What the task asks
Starting at the top line, print the entries below exactly as they are and skip every picture.

Records shown
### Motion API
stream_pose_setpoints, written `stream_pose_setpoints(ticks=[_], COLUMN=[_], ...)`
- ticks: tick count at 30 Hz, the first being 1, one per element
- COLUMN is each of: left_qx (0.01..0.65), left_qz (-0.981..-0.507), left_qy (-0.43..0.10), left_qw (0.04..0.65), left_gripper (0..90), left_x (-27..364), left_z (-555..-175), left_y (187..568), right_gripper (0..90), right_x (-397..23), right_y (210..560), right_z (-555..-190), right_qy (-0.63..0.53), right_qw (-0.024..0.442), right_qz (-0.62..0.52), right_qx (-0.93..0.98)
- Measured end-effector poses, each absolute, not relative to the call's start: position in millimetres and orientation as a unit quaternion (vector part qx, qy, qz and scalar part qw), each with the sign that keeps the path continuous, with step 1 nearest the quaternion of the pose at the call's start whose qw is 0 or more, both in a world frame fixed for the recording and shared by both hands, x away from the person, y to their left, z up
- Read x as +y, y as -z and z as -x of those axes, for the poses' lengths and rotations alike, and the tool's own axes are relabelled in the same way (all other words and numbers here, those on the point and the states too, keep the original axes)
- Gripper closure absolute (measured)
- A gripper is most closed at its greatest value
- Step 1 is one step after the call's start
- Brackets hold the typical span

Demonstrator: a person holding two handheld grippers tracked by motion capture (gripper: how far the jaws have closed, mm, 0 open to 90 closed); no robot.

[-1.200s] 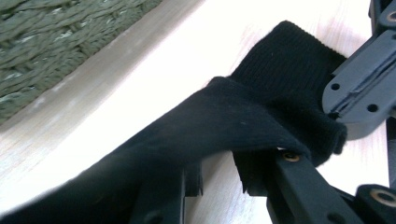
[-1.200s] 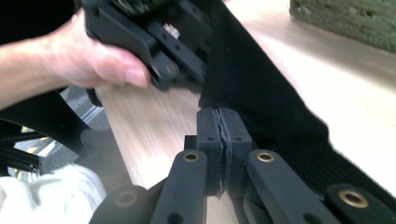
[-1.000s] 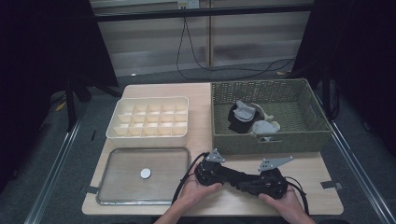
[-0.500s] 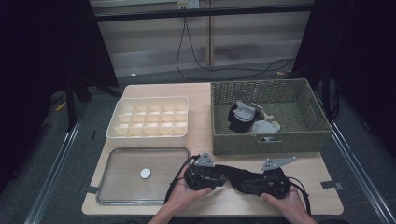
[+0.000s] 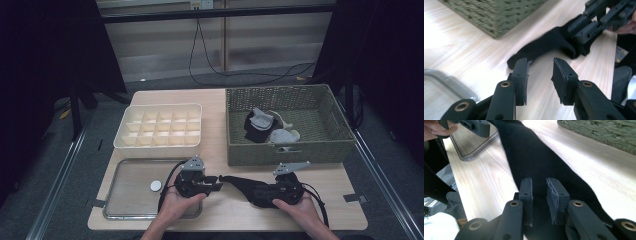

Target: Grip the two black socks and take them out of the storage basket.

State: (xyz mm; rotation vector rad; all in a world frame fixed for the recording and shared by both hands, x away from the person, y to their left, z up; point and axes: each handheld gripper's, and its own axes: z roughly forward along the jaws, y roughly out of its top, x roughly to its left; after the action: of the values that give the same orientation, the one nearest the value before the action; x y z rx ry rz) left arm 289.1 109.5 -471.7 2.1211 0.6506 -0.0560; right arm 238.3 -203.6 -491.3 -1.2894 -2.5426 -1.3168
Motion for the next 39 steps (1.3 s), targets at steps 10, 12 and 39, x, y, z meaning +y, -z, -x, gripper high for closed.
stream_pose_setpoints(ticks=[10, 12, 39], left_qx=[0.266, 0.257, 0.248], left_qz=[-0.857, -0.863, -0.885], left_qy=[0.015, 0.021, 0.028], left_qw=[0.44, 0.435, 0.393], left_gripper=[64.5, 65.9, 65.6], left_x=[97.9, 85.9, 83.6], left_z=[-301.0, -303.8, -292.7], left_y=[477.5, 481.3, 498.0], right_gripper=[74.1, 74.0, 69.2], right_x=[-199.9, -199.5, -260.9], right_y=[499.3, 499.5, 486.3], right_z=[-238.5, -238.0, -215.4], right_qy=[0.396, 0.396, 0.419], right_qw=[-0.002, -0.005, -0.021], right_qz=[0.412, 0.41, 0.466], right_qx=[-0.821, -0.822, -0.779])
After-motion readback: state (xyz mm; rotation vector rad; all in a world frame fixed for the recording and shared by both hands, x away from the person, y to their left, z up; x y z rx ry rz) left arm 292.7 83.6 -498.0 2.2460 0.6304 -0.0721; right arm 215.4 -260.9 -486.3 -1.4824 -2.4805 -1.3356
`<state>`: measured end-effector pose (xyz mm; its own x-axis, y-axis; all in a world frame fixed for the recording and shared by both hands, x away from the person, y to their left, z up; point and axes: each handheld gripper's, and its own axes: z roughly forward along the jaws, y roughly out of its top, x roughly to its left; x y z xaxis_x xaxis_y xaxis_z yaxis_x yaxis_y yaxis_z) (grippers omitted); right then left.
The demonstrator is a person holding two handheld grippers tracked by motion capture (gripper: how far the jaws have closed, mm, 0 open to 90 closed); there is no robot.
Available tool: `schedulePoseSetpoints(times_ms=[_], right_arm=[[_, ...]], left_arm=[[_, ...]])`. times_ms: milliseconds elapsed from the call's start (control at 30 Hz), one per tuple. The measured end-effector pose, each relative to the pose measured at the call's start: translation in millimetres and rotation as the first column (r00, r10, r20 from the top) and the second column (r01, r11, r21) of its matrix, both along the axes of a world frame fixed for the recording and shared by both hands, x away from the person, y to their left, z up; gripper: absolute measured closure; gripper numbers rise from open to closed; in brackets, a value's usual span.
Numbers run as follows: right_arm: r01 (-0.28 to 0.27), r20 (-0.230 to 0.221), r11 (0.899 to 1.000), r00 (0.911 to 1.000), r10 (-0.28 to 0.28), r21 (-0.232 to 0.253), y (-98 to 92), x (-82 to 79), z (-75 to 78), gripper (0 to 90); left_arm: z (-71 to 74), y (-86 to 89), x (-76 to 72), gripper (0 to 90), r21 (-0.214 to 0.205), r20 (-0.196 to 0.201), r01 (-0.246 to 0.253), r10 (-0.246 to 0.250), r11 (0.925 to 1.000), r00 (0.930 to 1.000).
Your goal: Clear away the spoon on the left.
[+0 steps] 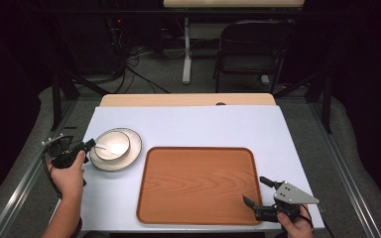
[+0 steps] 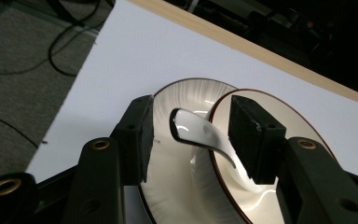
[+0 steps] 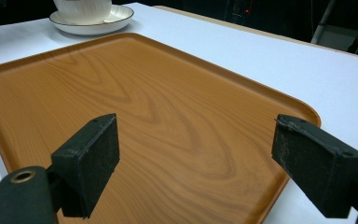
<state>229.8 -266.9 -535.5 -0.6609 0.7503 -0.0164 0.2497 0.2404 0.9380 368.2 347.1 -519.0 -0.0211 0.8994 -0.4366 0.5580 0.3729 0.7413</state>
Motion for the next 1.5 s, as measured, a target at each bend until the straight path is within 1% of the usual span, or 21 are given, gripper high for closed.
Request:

Task response
### Motion API
stream_pose_setpoints, written `stream_pose_setpoints(ticks=[_], COLUMN=[_], ...)`
- ticks: tick count at 30 Hz, the first being 1, one per element
- COLUMN is each of: left_qx (0.01..0.65), left_qz (-0.981..-0.507), left_qy (-0.43..0.10), left_qw (0.04..0.65), left_gripper (0..90), left_x (-27..364), left_z (-555..-175), left_y (187..568), right_gripper (0..90), right_x (-397..23), right_y (210..560), right_z (-555..-190), right_qy (-0.63..0.53), right_qw (-0.024..0.442), right_qz (-0.62..0.52), right_qx (-0.93..0.98)
- Measured end-effector poses, each absolute, not relative to the call's start: position in millimetres and orientation as a unit quaternion (vector part qx, qy, qz and scalar part qw), each with the sign that keeps the path continuous, with step 1 nearest the quaternion of the pose at the call's start whose qw is 0 or more, both in a world frame fixed for the recording and shared by both hands, x away from the person, y to their left, z up
- Read x as +y, y as -z and z as -x of those axes, for the poses' lengths and rotations alike, and the tool's own axes are relabelled in the same way (all other words and numbers here, those on the point and the states too, keep the original axes)
- Gripper closure absolute (measured)
- A gripper is most closed at its greatest value
- Step 1 is one step after the call's start
- Brackets hold the typical span

Demonstrator: a person holding two handheld grippers tracked by motion capture (gripper: how far the jaws have closed, mm, 0 open to 90 closed); no robot.

[-1.200s] 
[-1.200s] 
[-1.000s] 
[-0.500s] 
[+0.000s] 

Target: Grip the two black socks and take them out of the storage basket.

State: (xyz mm; rotation vector rad; all in a world frame fixed for the recording and shared by both hands, x away from the person, y to their left, z up; point and axes: each handheld gripper's, and its own axes: z roughly forward along the jaws, y roughly out of its top, x roughly to its left; after the action: of the values that give the same orientation, the one nearest the value before the action; x y z rx ry rz) left arm 289.1 109.5 -471.7 2.1211 0.6506 -0.0560; right arm 238.3 -203.6 -491.3 -1.2894 -2.5426 -1.3168
Motion for the next 39 steps (1.3 s), targets at steps 10, 12 and 39, x, y, z meaning +y, -z, -x, gripper high for closed.
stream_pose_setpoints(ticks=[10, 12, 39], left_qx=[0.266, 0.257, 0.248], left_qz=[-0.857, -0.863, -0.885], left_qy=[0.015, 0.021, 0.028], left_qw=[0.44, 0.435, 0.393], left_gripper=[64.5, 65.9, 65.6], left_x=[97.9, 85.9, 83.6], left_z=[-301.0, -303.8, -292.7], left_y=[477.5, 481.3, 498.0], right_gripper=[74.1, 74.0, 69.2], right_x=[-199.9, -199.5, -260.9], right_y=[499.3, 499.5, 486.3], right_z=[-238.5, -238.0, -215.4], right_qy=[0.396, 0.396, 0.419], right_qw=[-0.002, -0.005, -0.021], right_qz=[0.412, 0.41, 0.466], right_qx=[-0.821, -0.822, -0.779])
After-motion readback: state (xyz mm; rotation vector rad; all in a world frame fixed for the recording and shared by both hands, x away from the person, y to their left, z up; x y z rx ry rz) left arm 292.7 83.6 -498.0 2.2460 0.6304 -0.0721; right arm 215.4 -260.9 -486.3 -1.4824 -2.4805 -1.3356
`<state>`: measured end-effector pose (xyz mm; its own x-axis, y-axis; all in a world frame fixed for the recording and shared by both hands, x away from the person, y to their left, z up; point and axes: each handheld gripper's, and its own axes: z roughly forward along the jaws, y roughly out of its top, x roughly to its left; x y z xaxis_x xaxis_y xaxis_z yaxis_x yaxis_y yaxis_z) (grippers omitted); right then left.
The demonstrator is a person holding two handheld grippers tracked by motion capture (gripper: how far the jaws have closed, mm, 0 open to 90 closed); there is no robot.
Available tool: `schedulePoseSetpoints(times_ms=[_], right_arm=[[_, ...]], left_arm=[[_, ...]])`. times_ms: milliseconds elapsed from the call's start (control at 30 Hz), one per tuple. The measured end-effector pose, each relative to the pose measured at the call's start: translation in millimetres and rotation as the first column (r00, r10, r20 from the top) and the second column (r01, r11, r21) of its matrix, both along the axes of a world frame fixed for the recording and shared by both hands, x away from the person, y to their left, z up; gripper: absolute measured closure; gripper numbers rise from open to closed; in brackets, a value's usual span.
Numbers run as follows: right_arm: r01 (-0.28 to 0.27), r20 (-0.230 to 0.221), r11 (0.899 to 1.000), r00 (0.911 to 1.000), r10 (-0.28 to 0.28), r21 (-0.232 to 0.253), y (-98 to 92), x (-82 to 79), z (-75 to 78), gripper (0 to 90); left_arm: z (-71 to 74), y (-86 to 89), x (-76 to 72), gripper (0 to 90), r21 (-0.214 to 0.205), r20 (-0.196 to 0.201), r01 (-0.246 to 0.253), r10 (-0.246 to 0.250), r11 (0.925 to 1.000), r00 (0.930 to 1.000).
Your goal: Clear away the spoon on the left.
[+0 steps] 
[+0 steps] 
[+0 steps] 
<state>229.8 -266.9 -535.5 -0.6609 0.7503 -0.0164 0.2497 0.2404 0.9380 368.2 347.1 -519.0 -0.0211 0.8994 -0.4366 0.5580 0.3729 0.7413</state>
Motion for the next 1.5 s, as measured, a target at each bend until the straight path is within 1% of the usual span, or 21 are given, gripper high for closed.
Request:

No further output is needed for this exercise.